今月は重い話だが、お許し願いたい、自殺問題から宗教心を考えようと思う。
 この14年ほど毎年3万人以上の方が自殺したが、この2年間は3万人を下回った。ちなみに昨年は2万7195人だった。
 これも以前話したが、日本の不審死(犯罪ではない死者)が年間15万人であり、WHOはその半分を自殺にカウントせよとうから、実際の自殺者は10万人を越えて、毎日300人が自殺する計算だ。
 日本社会は毎年10万人もの老若男女を死に追いこんできたことになる。ところが、この社会は、故人を自殺に追いこんだばかりではなく、亡くなった後に、さらに遺族を追いつめるという事実がある。
 困ったことに、こういう情報はテレビや新聞といった公共の情報網にはほとんど上がらない。
 じつは自殺者を出した家族、遺族のことだが、彼らは故人の思い出を整理しながら、喪失の悲哀に耐えていかねばならないなかりか、経済的な困難にも耐えていかねばならない。
 つまり、この社会は、遺族に精神的にも、経済的にも、二つの喪の仕事をさせ、非情な仕打ちを加えているのだ。

★非常な仕打ちとは何か?
 これは京浜のあるマンションで自殺した大学生の家族の事例だ。保証人である父親は、すぐ部屋の補修費として80万円支払うよう請求された。その2週間後、1階に住む大家の家族5人への慰謝料250万円(1人50万円として5人分)と、自殺現場の部屋のお祓い料10万円の請求が来たという。しかし、「息子の死で責めたてられるのは、子供も可愛そうで、自分もあまりに辛い」ので支払った。
 これは死亡後すぐのことであり、遺族は「家族の死のことで争いたくない」「カネを払って自殺ということから離れたい」と動揺して、「迷惑をかけたから仕方ない」としてその内容を検討せずに支払っている。
 誰に相談すればよいのか、判断停止の精神状態で取り立てが行われている。しかし、あまりに請求金額が多く、遺族が払えないために裁判になる場合も少数ながらある。
 さらに東京の大学に通う息子がアパートで自殺した事例だ。すぐ父親に、補修費100万円、近隣住民への精神的苦痛への慰謝料300万円(住民10人に30万円)、アパート住人への家賃下げの補助、お祓い料が請求され支払ったという。

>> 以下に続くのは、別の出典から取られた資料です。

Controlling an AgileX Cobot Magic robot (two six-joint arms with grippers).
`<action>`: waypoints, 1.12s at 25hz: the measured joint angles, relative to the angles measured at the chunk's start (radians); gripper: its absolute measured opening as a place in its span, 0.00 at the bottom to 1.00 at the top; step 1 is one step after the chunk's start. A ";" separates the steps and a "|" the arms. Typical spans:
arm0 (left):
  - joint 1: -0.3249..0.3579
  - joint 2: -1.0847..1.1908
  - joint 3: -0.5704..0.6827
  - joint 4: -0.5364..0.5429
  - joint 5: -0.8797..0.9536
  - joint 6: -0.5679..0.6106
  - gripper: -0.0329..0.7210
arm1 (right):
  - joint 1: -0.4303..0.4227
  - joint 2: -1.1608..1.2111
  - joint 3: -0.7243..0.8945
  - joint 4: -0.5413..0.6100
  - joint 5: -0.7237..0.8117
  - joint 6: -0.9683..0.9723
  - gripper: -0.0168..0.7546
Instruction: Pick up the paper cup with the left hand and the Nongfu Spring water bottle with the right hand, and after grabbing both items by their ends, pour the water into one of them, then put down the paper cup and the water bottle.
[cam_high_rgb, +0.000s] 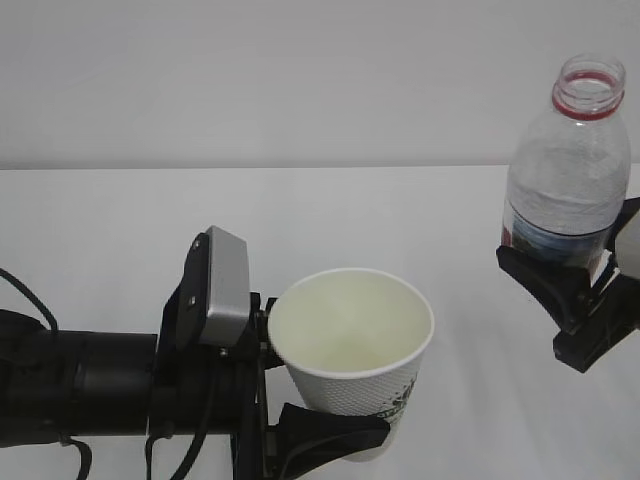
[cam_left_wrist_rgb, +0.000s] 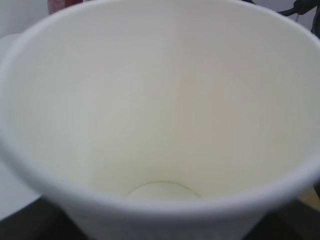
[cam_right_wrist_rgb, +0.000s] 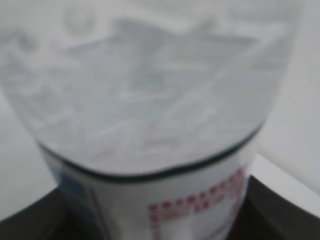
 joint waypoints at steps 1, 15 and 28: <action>0.000 0.000 0.000 0.002 0.000 0.000 0.78 | 0.000 -0.007 -0.004 -0.011 0.011 0.005 0.65; -0.002 0.000 0.000 0.012 0.000 0.000 0.78 | 0.072 -0.058 -0.111 -0.066 0.219 -0.027 0.65; -0.002 0.001 0.000 0.014 0.000 0.000 0.78 | 0.072 -0.060 -0.190 -0.235 0.264 -0.073 0.65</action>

 1カ月後には「アパートが気持ちが悪いので、誰も借りなくなる」ため、築27年のアパートの建て替え費用として2億2千万円の請求がきて裁判となり、和解交渉により数百万円を支払った。
★日本社会の自殺に対する偏見
 これらの事例のように、いままでいかに多くの遺族が慰謝料やお祓い料を請求されるままに、密かに支払って来ただろうか。
 2006年には「全国自死遺族連絡会」が作られ、かなりの事例が相談されるようになった。

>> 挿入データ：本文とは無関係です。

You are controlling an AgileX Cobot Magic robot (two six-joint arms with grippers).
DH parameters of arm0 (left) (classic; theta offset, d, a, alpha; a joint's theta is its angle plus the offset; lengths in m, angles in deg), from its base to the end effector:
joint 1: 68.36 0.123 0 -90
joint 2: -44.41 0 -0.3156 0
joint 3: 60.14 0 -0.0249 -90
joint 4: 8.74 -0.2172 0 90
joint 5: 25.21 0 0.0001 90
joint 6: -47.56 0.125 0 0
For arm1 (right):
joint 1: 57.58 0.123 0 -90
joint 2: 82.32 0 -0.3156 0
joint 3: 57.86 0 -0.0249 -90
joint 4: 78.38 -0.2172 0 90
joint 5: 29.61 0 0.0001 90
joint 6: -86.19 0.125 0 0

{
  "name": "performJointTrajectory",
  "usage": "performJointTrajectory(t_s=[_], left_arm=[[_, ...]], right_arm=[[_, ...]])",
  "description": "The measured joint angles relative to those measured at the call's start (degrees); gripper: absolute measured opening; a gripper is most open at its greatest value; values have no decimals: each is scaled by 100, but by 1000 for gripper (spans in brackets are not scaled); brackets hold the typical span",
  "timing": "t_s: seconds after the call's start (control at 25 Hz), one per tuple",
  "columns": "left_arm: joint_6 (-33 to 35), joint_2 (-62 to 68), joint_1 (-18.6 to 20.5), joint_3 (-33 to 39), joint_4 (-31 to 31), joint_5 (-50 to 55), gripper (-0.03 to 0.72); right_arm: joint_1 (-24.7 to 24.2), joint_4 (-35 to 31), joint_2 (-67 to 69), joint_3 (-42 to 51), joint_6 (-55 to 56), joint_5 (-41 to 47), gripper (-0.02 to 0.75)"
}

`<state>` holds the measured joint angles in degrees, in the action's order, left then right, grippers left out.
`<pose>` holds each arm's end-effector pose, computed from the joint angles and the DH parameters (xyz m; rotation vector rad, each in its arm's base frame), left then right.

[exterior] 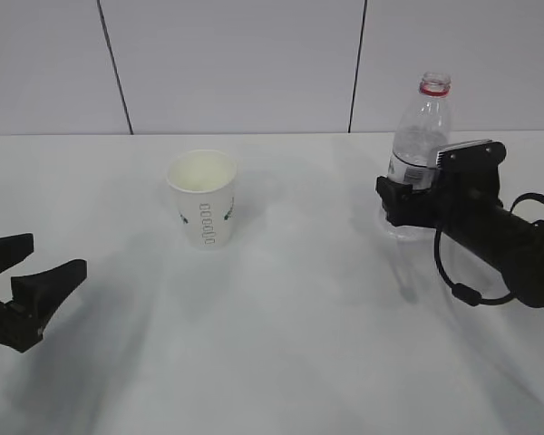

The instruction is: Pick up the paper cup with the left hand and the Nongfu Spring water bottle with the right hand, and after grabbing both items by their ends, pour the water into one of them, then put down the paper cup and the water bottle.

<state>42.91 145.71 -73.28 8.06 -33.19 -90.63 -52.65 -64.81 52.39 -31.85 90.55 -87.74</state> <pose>0.2322 -0.0672 0.1911 0.4414 1.7920 -0.3431 0.4327 0.0623 0.1222 -0.2655 1.7836 0.2060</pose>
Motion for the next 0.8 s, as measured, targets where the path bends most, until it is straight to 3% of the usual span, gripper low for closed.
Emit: performJointTrajectory(t_s=[0.32,0.56,0.8], left_arm=[[0,0,0,0,-10,0,591],[-9,0,0,0,-10,0,591],[-9,0,0,0,-10,0,590]], right_arm=[[0,12,210,-483,77,222,652],[0,276,210,-534,70,280,538],[-13,392,210,-546,52,280,505]])
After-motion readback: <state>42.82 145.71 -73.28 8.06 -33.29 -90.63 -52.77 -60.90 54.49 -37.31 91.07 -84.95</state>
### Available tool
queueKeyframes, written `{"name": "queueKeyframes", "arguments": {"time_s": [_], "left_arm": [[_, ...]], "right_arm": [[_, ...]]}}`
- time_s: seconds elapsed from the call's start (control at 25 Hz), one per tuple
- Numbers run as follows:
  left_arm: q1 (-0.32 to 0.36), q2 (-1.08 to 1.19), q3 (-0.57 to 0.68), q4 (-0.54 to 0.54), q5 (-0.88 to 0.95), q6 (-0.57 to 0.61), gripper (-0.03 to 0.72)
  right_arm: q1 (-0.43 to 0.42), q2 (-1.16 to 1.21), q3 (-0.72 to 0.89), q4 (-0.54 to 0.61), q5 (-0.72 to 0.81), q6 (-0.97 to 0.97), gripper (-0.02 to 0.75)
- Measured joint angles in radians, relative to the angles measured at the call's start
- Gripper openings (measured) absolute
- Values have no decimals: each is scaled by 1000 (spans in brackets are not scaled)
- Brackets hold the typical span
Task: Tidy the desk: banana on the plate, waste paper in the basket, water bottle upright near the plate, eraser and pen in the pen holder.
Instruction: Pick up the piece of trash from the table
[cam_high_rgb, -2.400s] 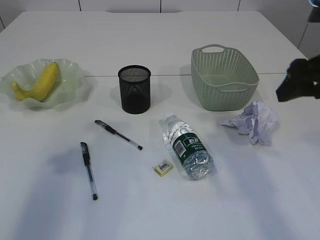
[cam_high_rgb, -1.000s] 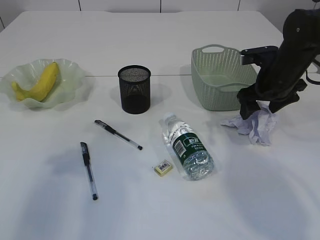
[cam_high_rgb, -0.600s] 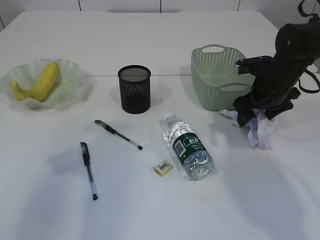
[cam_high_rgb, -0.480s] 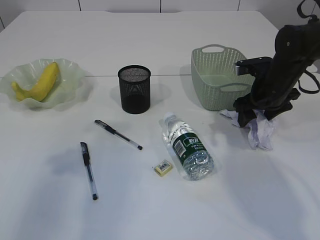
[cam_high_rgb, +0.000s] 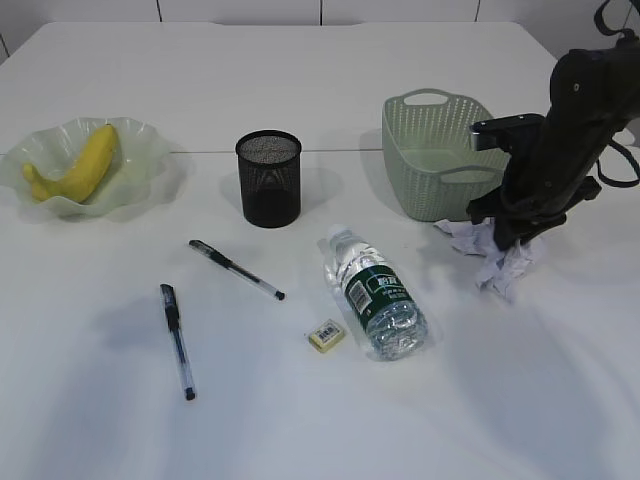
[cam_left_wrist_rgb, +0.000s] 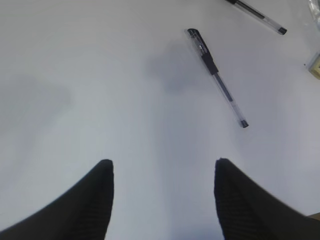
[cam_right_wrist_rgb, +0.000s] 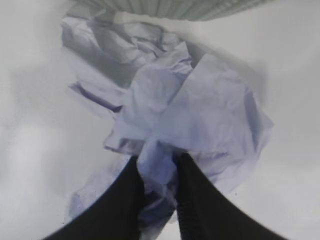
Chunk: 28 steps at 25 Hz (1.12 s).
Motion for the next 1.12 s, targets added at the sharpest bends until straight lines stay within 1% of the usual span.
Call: {"name": "queueKeyframes", "arguments": {"time_s": [0.08,0.24,0.32,0.48,0.72,0.92,1.12], "left_arm": [[0,0,0,2,0,0,454],[0,0,0,2,0,0,454],[0,0,0,2,0,0,454],[0,0,0,4,0,0,454],[0,0,0,4,0,0,454],[0,0,0,4,0,0,454],[0,0,0,4,0,0,454]], "right_arm": [[0,0,0,0,6,0,122],[0,0,0,0,48,0,30],[0,0,0,0,80,-2,8],[0,0,0,29,159,-41,0],[0,-54,0,116,265,-104,0],[0,-128,0,122,362,-122,-1],[0,-213,0,124,387,-131,-1]]}}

 たしかに借り主が損耗したものを回復するための費用請求は当然のことだが、それをはるかに超え、お祓い料、過度のリフォーム費、精神的苦痛への慰謝料、近隣への慰謝料、数年にわたる家賃補償金などが請求が後を絶たない。
 ところで、これらの訴えには法令上の裏付けがある。国土交通省による賃貸契約の重要事項説明書である。
 契約するときに「この部屋は自殺者が出ました」と告げる義務があるからだ。これは最高裁の判例である。

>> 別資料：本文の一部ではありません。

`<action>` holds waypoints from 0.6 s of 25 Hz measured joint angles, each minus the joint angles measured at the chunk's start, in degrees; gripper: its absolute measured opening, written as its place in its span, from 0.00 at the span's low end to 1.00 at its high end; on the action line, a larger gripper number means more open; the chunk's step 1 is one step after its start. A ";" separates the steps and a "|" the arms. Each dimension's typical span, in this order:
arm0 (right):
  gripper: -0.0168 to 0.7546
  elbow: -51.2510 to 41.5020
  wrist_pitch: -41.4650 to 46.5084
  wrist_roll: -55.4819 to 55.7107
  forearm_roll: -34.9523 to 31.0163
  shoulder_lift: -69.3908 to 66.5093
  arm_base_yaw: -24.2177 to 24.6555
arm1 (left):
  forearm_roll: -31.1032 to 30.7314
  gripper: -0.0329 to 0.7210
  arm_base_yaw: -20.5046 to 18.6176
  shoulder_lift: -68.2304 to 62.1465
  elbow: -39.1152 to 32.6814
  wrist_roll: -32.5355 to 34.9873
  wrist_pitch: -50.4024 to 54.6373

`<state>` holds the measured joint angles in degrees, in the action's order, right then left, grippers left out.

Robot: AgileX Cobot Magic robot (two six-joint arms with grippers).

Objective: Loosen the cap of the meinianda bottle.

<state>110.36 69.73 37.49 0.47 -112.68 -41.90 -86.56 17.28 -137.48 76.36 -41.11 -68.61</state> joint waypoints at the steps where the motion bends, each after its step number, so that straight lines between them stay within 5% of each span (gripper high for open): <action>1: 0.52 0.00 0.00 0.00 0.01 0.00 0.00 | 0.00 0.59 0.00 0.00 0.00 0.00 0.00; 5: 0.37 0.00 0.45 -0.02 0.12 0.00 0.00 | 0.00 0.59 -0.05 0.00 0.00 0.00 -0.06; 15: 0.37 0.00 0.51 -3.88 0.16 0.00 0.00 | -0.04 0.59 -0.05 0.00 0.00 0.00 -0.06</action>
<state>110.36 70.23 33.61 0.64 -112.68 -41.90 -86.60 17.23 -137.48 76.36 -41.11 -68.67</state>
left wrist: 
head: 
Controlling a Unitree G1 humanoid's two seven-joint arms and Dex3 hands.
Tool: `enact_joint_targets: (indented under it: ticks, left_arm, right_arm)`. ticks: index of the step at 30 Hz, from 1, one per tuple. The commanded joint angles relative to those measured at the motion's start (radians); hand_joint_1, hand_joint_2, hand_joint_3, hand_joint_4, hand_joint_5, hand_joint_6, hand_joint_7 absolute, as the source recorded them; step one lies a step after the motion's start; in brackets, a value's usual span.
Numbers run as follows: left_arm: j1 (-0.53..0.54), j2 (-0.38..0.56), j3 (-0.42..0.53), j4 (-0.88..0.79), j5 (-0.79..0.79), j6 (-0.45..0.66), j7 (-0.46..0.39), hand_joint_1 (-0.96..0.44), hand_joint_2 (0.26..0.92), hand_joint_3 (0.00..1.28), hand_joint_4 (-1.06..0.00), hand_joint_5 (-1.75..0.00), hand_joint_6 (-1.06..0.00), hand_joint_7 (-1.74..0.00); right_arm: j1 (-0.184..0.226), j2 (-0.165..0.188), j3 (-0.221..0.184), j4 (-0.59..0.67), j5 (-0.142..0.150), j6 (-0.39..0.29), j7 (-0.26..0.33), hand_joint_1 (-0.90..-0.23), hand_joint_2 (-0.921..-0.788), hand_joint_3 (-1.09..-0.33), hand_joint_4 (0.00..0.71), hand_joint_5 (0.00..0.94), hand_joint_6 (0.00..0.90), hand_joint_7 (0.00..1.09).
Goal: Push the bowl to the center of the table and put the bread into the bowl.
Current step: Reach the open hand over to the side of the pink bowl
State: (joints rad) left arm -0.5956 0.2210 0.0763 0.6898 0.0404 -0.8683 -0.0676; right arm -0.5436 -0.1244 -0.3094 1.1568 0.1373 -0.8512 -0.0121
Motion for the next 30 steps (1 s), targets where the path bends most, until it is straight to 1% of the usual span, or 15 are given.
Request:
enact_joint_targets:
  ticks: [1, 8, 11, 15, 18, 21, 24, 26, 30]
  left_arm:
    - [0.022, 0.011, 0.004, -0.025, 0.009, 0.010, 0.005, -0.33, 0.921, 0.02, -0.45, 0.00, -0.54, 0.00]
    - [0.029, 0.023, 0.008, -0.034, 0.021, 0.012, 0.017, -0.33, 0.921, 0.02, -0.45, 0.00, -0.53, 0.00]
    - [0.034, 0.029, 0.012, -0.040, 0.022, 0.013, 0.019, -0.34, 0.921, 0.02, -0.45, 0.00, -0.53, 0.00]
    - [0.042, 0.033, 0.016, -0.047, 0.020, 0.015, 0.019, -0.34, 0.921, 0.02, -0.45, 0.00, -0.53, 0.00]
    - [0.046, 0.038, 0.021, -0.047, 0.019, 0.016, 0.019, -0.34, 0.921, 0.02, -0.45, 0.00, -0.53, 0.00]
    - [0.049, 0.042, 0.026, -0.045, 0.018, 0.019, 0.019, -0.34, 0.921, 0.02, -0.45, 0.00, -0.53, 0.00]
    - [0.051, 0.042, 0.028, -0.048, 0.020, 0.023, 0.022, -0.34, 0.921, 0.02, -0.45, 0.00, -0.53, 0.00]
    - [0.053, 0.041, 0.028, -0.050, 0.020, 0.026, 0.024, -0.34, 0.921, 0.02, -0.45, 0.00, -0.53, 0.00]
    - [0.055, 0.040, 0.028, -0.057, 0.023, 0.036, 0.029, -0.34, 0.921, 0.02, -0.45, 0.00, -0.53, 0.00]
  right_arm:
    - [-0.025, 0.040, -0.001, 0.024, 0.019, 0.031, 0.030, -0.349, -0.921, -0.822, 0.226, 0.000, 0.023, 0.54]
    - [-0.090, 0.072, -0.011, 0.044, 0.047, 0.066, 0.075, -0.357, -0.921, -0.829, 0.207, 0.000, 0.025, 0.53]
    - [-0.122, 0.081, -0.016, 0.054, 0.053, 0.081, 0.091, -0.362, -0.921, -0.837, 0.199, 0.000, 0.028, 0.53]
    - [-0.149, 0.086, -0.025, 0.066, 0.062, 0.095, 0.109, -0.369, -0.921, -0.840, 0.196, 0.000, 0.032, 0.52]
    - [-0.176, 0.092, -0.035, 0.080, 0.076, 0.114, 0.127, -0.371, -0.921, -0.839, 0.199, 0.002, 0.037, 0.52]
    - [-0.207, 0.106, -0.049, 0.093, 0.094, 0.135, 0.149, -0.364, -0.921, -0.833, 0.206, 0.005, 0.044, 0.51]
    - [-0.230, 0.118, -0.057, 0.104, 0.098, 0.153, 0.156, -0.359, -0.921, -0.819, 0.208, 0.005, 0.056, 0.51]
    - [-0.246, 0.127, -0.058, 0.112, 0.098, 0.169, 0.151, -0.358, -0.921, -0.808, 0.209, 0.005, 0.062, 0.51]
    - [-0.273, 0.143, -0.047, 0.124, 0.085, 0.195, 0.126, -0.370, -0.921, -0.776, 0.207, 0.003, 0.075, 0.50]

 さて何が言いたいかといえば、自殺者のでた物件を「想像しただけで怖い出来事があった不動産〔心理的瑕疵(かし)〕」と呼んで、法令で差別していることだ。
 自殺がなぜ心理的瑕疵なのか。それは病死や孤独死した場合と、どの様に違うのか。ここには、死を差別し、自殺を穢れた死とする考えが流れていると思うのは私だけではないだろう。
 遺族がなぜお祓い料を支払わなければならないのか。一体、何をお祓いし、何を清めているのか。家主や不動産業者は借り手が遠のくことを理由に、過剰な補償を求めているが、それを動機づけているのは日本社会の偏見でないのか。
★日本人の宗教心は何処へ
 自殺のあった建物を特別に忌み嫌う人びとは、その理由を振り返ってみたことがあるのだろうか。私たちは日常、病院に通うことを恐れず、さらには誰かが亡くなったベッドや病室で治療を受けることを拒んだりしない。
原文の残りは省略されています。